Now, let me show you that one other thing that you can pass through to the GIN creation index statement. By default, when you create this, you're actually passing jsonb_ops. That's the default parameter there. You can pass jsonb_path_ops. This is a little bit... It's a little bit more constricted. It gives you less flexibility, but it does give you higher performance. It only works with a certain subset of operators. Let's go ahead and drop index, that guy. We'll drop, that guy doesn't exist. Must have dropped it already. We'll create it back. Then if we explain this, you'll see we're just doing a scan on the table. The path_ops does not work with these key existence operators. It does, however, work with these containment operators. We can say status and shipped, and that will work with our new path_ops parameter for the GIN index.
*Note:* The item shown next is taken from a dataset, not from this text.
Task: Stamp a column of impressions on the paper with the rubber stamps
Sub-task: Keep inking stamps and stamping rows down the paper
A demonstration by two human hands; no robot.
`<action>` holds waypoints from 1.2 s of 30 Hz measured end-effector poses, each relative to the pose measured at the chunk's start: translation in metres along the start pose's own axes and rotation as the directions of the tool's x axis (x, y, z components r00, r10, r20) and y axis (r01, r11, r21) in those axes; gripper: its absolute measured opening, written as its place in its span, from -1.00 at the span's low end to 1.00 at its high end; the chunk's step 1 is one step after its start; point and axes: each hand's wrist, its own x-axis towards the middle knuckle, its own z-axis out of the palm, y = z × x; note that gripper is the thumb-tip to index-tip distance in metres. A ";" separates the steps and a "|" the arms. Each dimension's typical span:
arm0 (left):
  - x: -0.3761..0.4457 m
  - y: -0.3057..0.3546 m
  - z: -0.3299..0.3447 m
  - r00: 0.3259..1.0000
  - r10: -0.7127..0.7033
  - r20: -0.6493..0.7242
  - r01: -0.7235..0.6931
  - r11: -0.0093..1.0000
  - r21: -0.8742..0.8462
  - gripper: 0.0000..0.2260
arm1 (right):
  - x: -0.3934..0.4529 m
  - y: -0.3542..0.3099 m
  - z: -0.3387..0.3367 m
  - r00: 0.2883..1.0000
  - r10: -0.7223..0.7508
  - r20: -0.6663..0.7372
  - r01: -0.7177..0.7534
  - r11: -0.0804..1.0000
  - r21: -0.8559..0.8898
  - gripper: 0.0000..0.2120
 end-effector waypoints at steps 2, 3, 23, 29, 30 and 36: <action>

While this path_ops is a little less flexible, it might be exactly what you're looking for. It makes smaller indexes. It is more performant, but it only works with that containment operator. It works with the path existence operator and the path evaluation operator for evaluating Boolean conditions.

I'll leave those three operators down in the description below and a link to the Postgres docs where you can see that. You have to consider what types of queries are you going to be doing. You have to consider that always when creating an index. Just as an overview, a recap of indexing JSON. If you're going for a single, you're indexing a single value, a nested key or a top level key or something, you're indexing a single thing, your best bet is to use a B-tree index. The way that you can get there is a generated column or a functional index. That's going to be the smallest, the fastest, the most performant. That is what you want when you need something that is traditional.

When you need to index the entire JSON blob, you're going to need to use a GIN index. You have two options. You have jsonb_ops and jsonb_path_ops. Depending on what your queries look like, depends on which one you want to choose. Path_ops gives you less flexibility, but tighter indexes that are more performant and still work great with the containment operator. So maybe that would be the one that you would go for unless you specifically need some sort of key existence operators, in which case, you'll have to go with the default, which is jsonb_ops. You have a lot of options. JSON and Postgres is super powerful. You should wield it accordingly.

Now that you know exactly what you're doing, you can figure out the best structure for you. I don't think there's anything bad here. You just have to decide what are my needs, what are my use cases? Then pick of the many available options, which ones satisfy those requirements.